- TASK BRIEF: Your job is to print the listing exactly.

#####

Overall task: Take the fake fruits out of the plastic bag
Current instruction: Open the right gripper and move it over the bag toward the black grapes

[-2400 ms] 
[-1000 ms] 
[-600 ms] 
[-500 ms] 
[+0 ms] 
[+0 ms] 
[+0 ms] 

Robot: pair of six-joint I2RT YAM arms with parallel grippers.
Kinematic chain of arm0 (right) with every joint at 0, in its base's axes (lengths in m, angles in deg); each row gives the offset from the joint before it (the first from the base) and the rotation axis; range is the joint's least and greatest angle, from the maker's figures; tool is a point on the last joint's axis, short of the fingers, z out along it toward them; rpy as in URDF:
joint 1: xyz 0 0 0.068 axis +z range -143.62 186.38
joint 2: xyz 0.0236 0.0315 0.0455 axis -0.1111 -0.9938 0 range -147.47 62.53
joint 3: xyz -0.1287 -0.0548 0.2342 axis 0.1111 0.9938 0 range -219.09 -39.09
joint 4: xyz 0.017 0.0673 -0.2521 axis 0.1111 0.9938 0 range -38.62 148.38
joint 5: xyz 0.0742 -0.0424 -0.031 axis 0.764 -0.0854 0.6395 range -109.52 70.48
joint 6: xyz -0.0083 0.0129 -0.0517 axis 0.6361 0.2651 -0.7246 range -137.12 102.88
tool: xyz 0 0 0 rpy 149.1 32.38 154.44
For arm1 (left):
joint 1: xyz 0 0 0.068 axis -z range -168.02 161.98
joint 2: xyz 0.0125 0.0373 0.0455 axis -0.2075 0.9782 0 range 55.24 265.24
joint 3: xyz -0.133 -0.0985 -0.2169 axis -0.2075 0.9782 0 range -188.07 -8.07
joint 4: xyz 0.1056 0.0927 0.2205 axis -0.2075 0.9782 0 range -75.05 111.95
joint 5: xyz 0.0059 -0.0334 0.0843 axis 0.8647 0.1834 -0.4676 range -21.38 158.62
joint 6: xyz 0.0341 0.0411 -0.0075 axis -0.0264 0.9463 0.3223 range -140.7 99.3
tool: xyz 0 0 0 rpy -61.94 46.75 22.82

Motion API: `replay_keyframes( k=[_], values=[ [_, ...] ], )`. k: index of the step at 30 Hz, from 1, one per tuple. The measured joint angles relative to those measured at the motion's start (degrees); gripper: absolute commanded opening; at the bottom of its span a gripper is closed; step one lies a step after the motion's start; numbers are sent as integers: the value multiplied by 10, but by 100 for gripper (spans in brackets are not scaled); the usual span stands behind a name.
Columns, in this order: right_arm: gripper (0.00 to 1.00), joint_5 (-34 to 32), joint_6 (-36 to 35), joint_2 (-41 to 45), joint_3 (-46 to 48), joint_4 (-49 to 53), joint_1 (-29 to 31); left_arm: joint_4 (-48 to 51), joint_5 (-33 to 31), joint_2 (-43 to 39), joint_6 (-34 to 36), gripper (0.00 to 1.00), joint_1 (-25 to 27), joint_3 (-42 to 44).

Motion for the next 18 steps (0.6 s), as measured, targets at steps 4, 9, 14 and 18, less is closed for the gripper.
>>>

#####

- EXPECTED ANSWER:
Overall task: Take the fake fruits out of the plastic bag
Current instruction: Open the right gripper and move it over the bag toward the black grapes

[-2400 ms] 
[-1000 ms] 
[-600 ms] 
[-500 ms] 
[+0 ms] 
[+0 ms] 
[+0 ms] 

Robot: pair of six-joint I2RT YAM arms with parallel grippers.
Kinematic chain of arm0 (right) with every joint at 0, in its base's axes (lengths in m, angles in deg); each row gives the offset from the joint before it (the first from the base) and the rotation axis; range is the joint's least and greatest angle, from the maker's figures; tool is a point on the last joint's axis, short of the fingers, z out along it toward them; rpy as in URDF:
joint 1: xyz 0 0 0.068 axis +z range -143.62 186.38
joint 2: xyz 0.0236 0.0315 0.0455 axis -0.1111 -0.9938 0 range -147.47 62.53
joint 3: xyz -0.1287 -0.0548 0.2342 axis 0.1111 0.9938 0 range -219.09 -39.09
joint 4: xyz 0.017 0.0673 -0.2521 axis 0.1111 0.9938 0 range -38.62 148.38
joint 5: xyz 0.0742 -0.0424 -0.031 axis 0.764 -0.0854 0.6395 range -109.52 70.48
joint 6: xyz -0.0083 0.0129 -0.0517 axis 0.6361 0.2651 -0.7246 range -137.12 102.88
tool: xyz 0 0 0 rpy 149.1 32.38 154.44
For arm1 (left):
joint 1: xyz 0 0 0.068 axis -z range -168.02 161.98
joint 2: xyz 0.0125 0.0373 0.0455 axis -0.2075 0.9782 0 range 55.24 265.24
joint 3: xyz -0.133 -0.0985 -0.2169 axis -0.2075 0.9782 0 range -188.07 -8.07
joint 4: xyz 0.1056 0.0927 0.2205 axis -0.2075 0.9782 0 range -75.05 111.95
joint 5: xyz 0.0059 -0.0334 0.0843 axis 0.8647 0.1834 -0.4676 range -21.38 158.62
joint 6: xyz 0.0341 0.0411 -0.0075 axis -0.0264 0.9463 0.3223 range -140.7 99.3
tool: xyz 0 0 0 rpy -61.94 46.75 22.82

Motion API: `replay_keyframes( k=[_], values=[ [_, ...] ], )`. k: index of the step at 30 Hz, from 1, one per tuple. The measured joint angles relative to those measured at the motion's start (degrees); gripper: absolute commanded opening; at the bottom of its span a gripper is closed; step one lies a step after the motion's start; numbers are sent as integers: the value multiplied by 10, but by 100 for gripper (spans in brackets are not scaled); the usual span stands behind a name.
Columns, in this order: right_arm: gripper (0.00 to 1.00), joint_5 (-34 to 32), joint_6 (-36 to 35), joint_2 (-41 to 45), joint_3 (-46 to 48), joint_4 (-49 to 53), joint_1 (-29 to 31); left_arm: joint_4 (-48 to 51), joint_5 (-33 to 31), joint_2 (-43 to 39), joint_6 (-34 to 36), gripper (0.00 to 1.00), joint_1 (-25 to 27), joint_3 (-42 to 44).

Motion for the next 18 steps (0.6 s), as measured, targets at steps 4, 9, 14 and 18, less is closed for the gripper.
>>>

The exercise has been carried out completely.